SUPPLIED MATERIAL:
-------------------------

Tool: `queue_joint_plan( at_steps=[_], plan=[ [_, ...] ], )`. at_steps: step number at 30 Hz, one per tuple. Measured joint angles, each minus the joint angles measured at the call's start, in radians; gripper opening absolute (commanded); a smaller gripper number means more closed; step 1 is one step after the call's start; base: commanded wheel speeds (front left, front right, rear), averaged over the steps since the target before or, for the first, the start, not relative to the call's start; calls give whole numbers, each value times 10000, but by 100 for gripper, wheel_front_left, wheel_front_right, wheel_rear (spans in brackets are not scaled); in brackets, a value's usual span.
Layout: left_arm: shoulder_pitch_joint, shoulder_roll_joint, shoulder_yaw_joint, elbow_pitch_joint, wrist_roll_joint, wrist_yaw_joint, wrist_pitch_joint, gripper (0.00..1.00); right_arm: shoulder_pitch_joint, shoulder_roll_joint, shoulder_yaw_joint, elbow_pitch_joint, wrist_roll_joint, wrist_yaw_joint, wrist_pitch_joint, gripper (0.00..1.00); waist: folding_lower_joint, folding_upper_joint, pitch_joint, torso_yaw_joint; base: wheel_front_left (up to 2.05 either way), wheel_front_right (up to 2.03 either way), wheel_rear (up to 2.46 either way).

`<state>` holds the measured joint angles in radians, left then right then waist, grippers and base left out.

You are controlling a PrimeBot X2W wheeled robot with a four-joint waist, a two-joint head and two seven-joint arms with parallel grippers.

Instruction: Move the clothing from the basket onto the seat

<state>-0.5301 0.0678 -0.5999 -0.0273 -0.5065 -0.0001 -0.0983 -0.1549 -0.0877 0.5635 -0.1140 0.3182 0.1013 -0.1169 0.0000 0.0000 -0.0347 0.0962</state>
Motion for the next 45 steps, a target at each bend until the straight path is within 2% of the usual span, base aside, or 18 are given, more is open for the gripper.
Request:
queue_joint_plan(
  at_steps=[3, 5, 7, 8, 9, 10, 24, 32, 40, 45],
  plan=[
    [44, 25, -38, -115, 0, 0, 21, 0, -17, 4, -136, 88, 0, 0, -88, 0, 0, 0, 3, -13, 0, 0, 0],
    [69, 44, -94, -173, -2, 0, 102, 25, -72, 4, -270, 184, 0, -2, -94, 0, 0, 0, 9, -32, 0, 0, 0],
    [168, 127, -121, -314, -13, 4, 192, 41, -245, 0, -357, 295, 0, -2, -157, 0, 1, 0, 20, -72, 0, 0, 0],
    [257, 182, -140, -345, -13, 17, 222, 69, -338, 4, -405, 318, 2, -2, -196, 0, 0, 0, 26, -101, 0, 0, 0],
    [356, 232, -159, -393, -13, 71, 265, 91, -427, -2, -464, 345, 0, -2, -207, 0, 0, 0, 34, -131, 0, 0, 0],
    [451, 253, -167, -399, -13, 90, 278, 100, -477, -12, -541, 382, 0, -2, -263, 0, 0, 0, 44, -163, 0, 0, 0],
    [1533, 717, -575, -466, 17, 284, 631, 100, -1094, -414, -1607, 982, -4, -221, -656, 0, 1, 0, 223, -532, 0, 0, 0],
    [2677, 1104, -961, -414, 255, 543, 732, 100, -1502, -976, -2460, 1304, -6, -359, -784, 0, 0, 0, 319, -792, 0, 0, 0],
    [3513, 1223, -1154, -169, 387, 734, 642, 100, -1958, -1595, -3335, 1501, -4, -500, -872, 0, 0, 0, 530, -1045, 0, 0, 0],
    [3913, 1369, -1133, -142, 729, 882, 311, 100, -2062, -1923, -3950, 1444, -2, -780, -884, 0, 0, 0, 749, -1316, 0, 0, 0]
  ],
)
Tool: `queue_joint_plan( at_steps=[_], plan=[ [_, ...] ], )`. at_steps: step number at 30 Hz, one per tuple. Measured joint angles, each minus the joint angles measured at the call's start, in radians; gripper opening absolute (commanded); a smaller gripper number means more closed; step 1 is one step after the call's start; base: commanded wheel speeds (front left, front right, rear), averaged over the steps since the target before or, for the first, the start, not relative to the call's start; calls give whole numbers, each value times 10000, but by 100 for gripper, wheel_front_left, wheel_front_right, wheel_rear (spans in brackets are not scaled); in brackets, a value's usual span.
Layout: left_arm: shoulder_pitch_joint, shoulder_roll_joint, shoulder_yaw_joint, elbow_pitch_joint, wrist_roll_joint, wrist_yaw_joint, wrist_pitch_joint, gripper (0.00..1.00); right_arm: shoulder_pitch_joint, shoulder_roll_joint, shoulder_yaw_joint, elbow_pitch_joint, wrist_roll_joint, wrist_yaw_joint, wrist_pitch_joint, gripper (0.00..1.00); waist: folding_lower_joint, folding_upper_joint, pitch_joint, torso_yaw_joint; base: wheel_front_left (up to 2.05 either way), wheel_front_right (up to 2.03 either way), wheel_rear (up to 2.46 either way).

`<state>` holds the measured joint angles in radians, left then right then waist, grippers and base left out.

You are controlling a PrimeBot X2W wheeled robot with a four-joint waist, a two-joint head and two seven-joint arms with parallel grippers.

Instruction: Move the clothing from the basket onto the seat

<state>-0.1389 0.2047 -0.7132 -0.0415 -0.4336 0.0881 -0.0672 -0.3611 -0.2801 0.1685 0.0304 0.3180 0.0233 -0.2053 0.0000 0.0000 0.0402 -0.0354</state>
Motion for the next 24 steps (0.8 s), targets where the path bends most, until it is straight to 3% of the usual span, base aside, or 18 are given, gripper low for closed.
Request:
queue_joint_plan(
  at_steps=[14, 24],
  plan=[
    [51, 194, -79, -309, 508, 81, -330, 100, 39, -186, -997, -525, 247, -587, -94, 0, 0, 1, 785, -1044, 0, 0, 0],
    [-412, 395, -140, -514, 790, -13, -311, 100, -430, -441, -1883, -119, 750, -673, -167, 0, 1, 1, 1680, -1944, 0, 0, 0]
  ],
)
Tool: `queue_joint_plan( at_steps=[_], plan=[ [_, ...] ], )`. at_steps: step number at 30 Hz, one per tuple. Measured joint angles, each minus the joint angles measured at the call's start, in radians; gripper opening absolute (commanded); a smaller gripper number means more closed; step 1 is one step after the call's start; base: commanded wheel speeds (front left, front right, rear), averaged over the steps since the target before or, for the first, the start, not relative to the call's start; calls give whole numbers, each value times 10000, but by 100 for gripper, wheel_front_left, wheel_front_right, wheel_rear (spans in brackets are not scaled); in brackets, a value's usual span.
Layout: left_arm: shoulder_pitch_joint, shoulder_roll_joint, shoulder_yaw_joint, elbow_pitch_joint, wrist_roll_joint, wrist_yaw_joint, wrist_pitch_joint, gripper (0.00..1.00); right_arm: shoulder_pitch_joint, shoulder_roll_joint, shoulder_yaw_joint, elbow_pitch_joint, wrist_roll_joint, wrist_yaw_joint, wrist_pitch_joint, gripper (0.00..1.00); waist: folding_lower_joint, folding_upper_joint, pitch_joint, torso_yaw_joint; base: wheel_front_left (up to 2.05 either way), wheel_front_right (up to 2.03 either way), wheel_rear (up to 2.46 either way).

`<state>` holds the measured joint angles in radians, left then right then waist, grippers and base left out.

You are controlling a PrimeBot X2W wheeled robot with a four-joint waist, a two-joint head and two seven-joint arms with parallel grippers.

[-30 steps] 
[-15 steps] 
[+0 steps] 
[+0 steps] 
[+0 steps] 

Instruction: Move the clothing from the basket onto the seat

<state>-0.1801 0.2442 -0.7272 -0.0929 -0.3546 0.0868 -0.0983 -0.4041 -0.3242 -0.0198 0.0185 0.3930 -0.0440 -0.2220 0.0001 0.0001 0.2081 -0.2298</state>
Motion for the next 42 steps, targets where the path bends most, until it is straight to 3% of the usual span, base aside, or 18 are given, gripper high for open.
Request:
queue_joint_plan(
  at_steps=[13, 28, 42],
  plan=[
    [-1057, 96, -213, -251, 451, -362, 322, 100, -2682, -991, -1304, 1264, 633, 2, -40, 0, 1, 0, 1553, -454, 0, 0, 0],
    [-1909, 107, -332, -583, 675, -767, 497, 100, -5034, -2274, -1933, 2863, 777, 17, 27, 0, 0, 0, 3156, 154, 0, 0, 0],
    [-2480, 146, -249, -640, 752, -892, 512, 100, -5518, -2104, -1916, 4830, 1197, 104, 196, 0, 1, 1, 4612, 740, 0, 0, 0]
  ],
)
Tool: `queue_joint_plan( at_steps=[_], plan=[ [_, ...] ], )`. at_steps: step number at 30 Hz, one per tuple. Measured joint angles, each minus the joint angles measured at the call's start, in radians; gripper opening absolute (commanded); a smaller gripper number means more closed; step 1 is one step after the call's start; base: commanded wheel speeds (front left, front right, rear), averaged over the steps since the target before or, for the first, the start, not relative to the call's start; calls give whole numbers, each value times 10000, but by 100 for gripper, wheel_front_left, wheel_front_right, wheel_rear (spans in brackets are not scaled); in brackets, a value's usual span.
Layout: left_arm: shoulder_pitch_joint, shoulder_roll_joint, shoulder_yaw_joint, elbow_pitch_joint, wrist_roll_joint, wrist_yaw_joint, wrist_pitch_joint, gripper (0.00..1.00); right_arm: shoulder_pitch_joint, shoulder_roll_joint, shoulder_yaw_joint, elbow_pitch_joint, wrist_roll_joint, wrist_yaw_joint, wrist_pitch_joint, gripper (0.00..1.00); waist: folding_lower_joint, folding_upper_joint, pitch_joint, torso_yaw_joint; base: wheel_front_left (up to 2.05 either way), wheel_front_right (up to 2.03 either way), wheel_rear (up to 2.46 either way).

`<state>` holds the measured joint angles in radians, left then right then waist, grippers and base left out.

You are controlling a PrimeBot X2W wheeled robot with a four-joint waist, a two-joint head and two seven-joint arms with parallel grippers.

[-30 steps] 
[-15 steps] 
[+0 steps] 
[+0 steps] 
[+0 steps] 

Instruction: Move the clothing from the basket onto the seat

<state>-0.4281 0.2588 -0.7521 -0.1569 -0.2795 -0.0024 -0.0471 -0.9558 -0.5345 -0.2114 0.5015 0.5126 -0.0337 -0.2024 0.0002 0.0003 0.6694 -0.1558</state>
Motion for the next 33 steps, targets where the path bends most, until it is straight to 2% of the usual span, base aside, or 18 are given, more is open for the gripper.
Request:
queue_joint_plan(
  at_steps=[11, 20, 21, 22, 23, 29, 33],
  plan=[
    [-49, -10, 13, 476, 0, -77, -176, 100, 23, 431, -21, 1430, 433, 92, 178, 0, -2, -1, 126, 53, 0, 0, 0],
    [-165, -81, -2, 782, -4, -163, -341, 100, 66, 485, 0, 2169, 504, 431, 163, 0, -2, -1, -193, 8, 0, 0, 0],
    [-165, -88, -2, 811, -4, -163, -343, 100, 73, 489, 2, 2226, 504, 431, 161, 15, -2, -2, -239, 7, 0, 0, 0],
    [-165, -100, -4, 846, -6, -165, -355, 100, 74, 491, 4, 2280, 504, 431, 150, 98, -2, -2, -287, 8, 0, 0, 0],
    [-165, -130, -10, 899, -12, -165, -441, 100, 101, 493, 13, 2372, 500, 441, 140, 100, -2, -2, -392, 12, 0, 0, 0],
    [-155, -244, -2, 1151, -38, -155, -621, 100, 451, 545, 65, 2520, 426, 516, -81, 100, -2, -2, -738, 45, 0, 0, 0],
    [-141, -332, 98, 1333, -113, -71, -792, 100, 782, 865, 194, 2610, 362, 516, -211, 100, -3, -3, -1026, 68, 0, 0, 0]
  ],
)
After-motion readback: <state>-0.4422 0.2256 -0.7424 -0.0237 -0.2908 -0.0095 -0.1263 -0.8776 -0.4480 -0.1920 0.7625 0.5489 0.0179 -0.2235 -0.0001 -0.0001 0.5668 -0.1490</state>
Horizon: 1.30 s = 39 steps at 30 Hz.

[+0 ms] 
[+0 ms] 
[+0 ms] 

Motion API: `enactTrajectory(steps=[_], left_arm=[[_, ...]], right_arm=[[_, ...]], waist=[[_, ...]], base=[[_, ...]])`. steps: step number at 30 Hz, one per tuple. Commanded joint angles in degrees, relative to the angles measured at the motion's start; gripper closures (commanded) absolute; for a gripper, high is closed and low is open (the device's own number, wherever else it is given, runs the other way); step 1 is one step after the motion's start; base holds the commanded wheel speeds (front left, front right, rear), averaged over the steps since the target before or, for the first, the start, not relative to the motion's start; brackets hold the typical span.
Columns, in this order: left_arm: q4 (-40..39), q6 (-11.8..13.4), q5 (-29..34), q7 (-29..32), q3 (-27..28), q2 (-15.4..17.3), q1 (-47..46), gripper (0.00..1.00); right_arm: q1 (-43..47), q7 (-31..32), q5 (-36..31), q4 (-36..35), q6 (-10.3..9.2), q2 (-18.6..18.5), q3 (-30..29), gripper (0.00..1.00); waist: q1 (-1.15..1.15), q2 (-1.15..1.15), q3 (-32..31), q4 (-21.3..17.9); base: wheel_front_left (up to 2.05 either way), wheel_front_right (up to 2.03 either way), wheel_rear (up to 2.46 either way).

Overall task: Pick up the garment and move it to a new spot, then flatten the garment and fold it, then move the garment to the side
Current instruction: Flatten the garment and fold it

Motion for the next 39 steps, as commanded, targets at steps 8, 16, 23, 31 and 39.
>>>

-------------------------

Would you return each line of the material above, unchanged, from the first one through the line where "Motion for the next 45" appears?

OUTPUT OF THE TASK:
Tool: `queue_joint_plan( at_steps=[_], plan=[ [_, ...] ], )`. at_steps: step number at 30 Hz, one per tuple. Measured joint angles, each minus the joint angles measured at the call's start, in radians; gripper opening absolute (commanded); a smaller gripper number means more closed; step 1 is one step after the call's start; base: commanded wheel speeds (front left, front right, rear), averaged over the steps since the target before or, for the first, the start, not relative to the call's start; calls give whole numbers, each value times 10000, but by 100 for gripper, wheel_front_left, wheel_front_right, wheel_rear (spans in brackets are not scaled); in brackets, a value's usual span.
Layout: left_arm: shoulder_pitch_joint, shoulder_roll_joint, shoulder_yaw_joint, elbow_pitch_joint, wrist_roll_joint, wrist_yaw_joint, wrist_pitch_joint, gripper (0.00..1.00); right_arm: shoulder_pitch_joint, shoulder_roll_joint, shoulder_yaw_joint, elbow_pitch_joint, wrist_roll_joint, wrist_yaw_joint, wrist_pitch_joint, gripper (0.00..1.00); waist: folding_lower_joint, folding_upper_joint, pitch_joint, torso_yaw_joint; base: wheel_front_left (up to 2.05 either way), wheel_front_right (up to 2.03 either way), wheel_rear (up to 2.46 either way).

`<state>` holds the measured joint angles in radians, left then right then waist, grippers and base left out.

You are controlling a PrimeBot X2W wheeled robot with a four-joint waist, a two-joint head and two seven-joint arms with parallel grippers.

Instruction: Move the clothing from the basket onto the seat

<state>-0.5301 0.0678 -0.5999 -0.0273 -0.5065 -0.0001 -0.0983 -0.1549 -0.0877 0.5635 -0.1140 0.3182 0.1013 -0.1169 0.0000 0.0000 -0.0347 0.0962</state>
Motion for the next 45 steps, a target at each bend until the straight path is within 2% of the usual span, base aside, or 18 are given, more is open for the gripper.

No more work is left in this exercise.